IPOL.ID – Upaya Pemerintah Desa Loa Raya, Kecamatan Tenggarong Seberang, untuk memperkuat kemandirian desa terus dilakukan secara bertahap. Salah satu langkah konkret adalah pembangunan pasar desa yang ditargetkan rampung pada 2026. Pasar ini dirancang menjadi pusat distribusi hasil pertanian, peternakan, dan produk UMKM lokal.
Kepala Desa Loa Raya, Martin, menyampaikan bahwa lokasi strategis desa yang dekat dengan pusat pemerintahan Kukar memberikan peluang besar bagi pertumbuhan ekonomi.

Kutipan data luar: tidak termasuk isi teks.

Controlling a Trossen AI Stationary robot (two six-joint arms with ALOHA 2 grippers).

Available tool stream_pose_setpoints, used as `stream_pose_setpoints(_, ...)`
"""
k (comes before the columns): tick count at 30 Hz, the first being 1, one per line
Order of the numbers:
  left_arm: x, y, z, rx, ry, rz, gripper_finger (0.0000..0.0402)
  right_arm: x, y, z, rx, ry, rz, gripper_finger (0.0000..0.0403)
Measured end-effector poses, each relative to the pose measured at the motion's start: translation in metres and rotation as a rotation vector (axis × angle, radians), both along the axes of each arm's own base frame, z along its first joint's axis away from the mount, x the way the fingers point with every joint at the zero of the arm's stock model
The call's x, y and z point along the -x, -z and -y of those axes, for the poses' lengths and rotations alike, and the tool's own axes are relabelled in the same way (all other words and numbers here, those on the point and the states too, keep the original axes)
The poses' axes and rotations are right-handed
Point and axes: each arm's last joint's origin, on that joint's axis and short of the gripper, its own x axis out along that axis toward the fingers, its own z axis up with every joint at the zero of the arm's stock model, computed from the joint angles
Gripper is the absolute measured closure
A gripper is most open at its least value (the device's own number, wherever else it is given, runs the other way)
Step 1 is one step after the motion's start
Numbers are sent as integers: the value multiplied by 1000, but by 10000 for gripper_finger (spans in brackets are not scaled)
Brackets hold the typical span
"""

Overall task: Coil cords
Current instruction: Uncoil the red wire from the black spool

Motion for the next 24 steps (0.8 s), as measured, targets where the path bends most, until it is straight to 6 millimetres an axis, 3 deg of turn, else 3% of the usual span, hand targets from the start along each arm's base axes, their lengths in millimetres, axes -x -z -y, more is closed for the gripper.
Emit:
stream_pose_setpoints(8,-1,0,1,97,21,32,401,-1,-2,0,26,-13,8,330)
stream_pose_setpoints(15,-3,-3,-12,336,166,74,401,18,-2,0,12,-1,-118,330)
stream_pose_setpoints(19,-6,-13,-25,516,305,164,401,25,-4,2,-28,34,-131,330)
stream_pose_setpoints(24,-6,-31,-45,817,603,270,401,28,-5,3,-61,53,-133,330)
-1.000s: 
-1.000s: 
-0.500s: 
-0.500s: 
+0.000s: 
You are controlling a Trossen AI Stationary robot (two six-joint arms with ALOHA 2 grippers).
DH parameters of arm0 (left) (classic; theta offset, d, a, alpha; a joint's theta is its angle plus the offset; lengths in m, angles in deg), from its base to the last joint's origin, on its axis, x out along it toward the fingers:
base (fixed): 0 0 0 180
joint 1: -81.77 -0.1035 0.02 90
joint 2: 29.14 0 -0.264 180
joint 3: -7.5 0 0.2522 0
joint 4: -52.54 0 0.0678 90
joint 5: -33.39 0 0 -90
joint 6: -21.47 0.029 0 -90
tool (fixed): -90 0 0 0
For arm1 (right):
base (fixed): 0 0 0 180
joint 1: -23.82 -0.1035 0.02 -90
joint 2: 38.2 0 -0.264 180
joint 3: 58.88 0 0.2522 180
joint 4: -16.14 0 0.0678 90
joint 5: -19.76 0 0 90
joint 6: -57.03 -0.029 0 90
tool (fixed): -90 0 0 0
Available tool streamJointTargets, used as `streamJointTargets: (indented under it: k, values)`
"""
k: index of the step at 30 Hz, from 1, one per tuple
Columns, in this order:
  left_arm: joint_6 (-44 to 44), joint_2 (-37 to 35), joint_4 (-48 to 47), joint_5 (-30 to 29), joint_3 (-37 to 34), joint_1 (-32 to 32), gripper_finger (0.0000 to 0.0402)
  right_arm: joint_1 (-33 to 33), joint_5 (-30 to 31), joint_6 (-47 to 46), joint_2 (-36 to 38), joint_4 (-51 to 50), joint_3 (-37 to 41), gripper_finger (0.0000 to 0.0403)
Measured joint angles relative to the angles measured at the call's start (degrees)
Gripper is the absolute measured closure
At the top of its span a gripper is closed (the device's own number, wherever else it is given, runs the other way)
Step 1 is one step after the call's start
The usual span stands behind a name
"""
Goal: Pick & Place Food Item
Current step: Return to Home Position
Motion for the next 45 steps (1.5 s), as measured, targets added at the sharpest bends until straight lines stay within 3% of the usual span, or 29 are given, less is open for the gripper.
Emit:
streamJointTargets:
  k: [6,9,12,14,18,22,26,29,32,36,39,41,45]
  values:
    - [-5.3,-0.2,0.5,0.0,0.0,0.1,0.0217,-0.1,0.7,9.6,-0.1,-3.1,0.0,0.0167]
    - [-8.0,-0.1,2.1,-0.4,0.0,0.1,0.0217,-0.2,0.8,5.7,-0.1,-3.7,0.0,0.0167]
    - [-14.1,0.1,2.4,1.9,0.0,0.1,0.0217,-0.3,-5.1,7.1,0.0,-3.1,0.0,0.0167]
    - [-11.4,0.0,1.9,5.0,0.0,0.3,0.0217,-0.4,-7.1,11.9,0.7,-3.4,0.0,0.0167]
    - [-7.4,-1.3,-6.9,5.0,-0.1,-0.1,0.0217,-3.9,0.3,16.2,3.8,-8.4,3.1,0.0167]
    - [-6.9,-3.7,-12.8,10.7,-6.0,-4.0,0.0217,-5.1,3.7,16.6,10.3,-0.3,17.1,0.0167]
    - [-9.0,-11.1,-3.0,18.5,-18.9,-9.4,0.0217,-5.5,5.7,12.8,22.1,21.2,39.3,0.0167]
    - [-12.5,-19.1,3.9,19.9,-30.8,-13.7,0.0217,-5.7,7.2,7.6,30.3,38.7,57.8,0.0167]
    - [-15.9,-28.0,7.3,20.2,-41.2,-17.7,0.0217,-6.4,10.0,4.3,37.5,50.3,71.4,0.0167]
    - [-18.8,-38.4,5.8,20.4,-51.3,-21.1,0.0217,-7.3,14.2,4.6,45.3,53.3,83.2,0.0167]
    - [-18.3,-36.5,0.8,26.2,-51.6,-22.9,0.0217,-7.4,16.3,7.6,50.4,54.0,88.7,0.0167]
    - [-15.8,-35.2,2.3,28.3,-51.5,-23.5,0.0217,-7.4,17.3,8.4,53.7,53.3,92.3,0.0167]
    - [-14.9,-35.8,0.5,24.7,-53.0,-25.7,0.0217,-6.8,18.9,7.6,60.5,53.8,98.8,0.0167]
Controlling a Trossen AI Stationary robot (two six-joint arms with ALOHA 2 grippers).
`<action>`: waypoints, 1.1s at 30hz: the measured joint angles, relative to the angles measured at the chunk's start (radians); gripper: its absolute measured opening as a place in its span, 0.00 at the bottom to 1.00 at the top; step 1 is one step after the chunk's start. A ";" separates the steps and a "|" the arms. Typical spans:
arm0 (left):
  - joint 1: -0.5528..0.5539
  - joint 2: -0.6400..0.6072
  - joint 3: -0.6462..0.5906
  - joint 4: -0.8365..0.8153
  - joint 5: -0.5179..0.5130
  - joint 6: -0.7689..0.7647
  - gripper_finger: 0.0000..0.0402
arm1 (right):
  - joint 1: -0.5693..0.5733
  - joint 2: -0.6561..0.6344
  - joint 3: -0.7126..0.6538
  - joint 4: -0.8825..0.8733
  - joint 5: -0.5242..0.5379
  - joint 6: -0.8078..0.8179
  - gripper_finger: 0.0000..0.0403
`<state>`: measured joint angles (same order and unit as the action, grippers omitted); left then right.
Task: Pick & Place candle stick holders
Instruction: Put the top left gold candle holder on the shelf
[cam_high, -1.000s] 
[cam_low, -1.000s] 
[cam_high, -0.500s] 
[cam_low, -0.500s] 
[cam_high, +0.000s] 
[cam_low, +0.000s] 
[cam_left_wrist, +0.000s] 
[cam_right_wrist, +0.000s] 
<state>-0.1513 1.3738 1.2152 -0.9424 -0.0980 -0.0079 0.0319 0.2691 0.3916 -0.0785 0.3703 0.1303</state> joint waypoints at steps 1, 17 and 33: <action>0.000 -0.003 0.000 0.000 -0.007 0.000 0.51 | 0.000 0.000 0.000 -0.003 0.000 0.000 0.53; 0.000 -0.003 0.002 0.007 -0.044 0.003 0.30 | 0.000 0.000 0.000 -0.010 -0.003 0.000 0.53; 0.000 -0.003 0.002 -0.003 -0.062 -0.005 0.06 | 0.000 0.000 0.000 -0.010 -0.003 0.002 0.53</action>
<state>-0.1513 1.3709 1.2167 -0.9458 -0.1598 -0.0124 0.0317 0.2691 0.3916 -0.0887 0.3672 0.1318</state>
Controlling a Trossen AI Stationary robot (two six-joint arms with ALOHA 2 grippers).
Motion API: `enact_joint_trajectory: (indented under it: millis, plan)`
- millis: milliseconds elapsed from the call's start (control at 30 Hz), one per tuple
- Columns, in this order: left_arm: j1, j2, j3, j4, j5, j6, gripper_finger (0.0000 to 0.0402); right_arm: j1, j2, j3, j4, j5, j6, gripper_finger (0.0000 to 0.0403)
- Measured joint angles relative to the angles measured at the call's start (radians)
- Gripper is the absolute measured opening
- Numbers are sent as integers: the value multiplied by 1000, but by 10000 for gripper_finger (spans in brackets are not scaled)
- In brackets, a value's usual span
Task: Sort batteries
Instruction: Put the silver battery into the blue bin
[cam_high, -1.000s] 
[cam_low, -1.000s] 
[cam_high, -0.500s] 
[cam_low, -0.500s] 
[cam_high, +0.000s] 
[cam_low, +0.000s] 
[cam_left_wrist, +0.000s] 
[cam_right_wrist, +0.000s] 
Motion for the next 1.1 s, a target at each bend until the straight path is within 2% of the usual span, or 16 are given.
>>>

“Dengan lokasi strategis dekat pusat pemerintahan Kukar, kami tidak ingin hanya jadi penonton. Justru desa harus bisa jadi pelopor perubahan,” tegas Martin.
Dalam proses pembangunan pasar ini, warga dilibatkan secara aktif mulai dari perencanaan hingga pelaksanaan. Prinsip partisipatif menjadi pijakan utama agar pembangunan benar-benar menyentuh kebutuhan masyarakat.
“Pembangunan bukan hanya soal infrastruktur, tapi juga pemberdayaan. Kami selalu melibatkan masyarakat dalam setiap proses,” ujarnya.
Keterlibatan masyarakat ini mendapat apresiasi dari DPMD Kukar. Kepala DPMD, Arianto, menilai Loa Raya sebagai contoh ideal pembangunan desa berbasis gotong royong.